## WHAT YOU NEED TO DO
Transcribe the data. Leave out nothing.
*** Opening of DATA EXTRACT ***
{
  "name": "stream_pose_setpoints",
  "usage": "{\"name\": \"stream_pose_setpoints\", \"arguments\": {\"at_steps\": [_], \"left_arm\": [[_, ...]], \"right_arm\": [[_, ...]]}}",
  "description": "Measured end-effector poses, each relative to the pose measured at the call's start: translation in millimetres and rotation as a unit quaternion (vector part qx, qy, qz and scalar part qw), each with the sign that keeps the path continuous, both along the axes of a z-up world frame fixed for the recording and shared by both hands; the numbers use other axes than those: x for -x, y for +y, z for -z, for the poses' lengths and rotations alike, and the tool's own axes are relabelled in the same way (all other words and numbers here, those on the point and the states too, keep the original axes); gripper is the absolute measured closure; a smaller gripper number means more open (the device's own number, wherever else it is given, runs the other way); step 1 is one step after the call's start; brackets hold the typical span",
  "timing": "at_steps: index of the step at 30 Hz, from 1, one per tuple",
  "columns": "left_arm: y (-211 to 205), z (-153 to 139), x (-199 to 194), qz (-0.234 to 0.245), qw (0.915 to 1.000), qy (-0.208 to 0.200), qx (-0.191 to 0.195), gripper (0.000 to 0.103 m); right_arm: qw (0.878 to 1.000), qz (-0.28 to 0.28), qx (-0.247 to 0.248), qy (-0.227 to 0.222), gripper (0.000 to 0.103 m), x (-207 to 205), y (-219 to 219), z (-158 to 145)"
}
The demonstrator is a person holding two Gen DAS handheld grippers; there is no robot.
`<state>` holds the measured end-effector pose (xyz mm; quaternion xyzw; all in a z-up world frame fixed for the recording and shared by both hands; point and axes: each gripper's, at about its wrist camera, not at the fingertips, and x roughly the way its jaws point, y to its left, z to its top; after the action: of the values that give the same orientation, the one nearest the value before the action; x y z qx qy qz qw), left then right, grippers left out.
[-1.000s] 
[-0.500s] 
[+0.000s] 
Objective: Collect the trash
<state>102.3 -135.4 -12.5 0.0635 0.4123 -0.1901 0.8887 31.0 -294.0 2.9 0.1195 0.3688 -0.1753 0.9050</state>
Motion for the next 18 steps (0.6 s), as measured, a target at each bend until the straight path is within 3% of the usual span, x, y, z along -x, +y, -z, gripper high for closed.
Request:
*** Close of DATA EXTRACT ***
## SOLUTION
{
  "name": "stream_pose_setpoints",
  "usage": "{\"name\": \"stream_pose_setpoints\", \"arguments\": {\"at_steps\": [_], \"left_arm\": [[_, ...]], \"right_arm\": [[_, ...]]}}",
  "description": "Measured end-effector poses, each relative to the pose measured at the call's start: translation in millimetres and rotation as a unit quaternion (vector part qx, qy, qz and scalar part qw), each with the sign that keeps the path continuous, both along the axes of a z-up world frame fixed for the recording and shared by both hands; the numbers use other axes than those: x for -x, y for +y, z for -z, for the poses' lengths and rotations alike, and the tool's own axes are relabelled in the same way (all other words and numbers here, those on the point and the states too, keep the original axes); gripper is the absolute measured closure; a smaller gripper number means more open (the device's own number, wherever else it is given, runs the other way); step 1 is one step after the call's start; brackets hold the typical span",
  "timing": "at_steps: index of the step at 30 Hz, from 1, one per tuple",
  "columns": "left_arm: y (-211 to 205), z (-153 to 139), x (-199 to 194), qz (-0.234 to 0.245), qw (0.915 to 1.000), qy (-0.208 to 0.200), qx (-0.191 to 0.195), gripper (0.000 to 0.103 m); right_arm: qw (0.878 to 1.000), qz (-0.28 to 0.28), qx (-0.247 to 0.248), qy (-0.227 to 0.222), gripper (0.000 to 0.103 m), x (-207 to 205), y (-219 to 219), z (-158 to 145)"
}
The demonstrator is a person holding two Gen DAS handheld grippers; there is no robot.
`<state>` holds the measured end-effector pose (xyz mm; quaternion xyzw; all in a z-up world frame fixed for the recording and shared by both hands; point and axes: each gripper's, at about its wrist camera, not at the fingertips, and x roughly the way its jaws point, y to its left, z to its top; after the action: of the values that give the same orientation, the one nearest the value before the action; x y z qx qy qz qw), left then right, grippers left out.
[-1.000s] 
[-0.500s] 
[+0.000s] 
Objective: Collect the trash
<state>102.3 -135.4 -12.5 0.0635 0.4123 -0.1901 0.8887 31.0 -294.0 2.9 0.1195 0.3688 -0.1753 0.9050</state>
Motion for the next 18 steps (0.6 s), as measured, a target at each bend until the straight path is within 3% of the usual span, x, y, z along -x, +y, -z, gripper high for closed.
Request:

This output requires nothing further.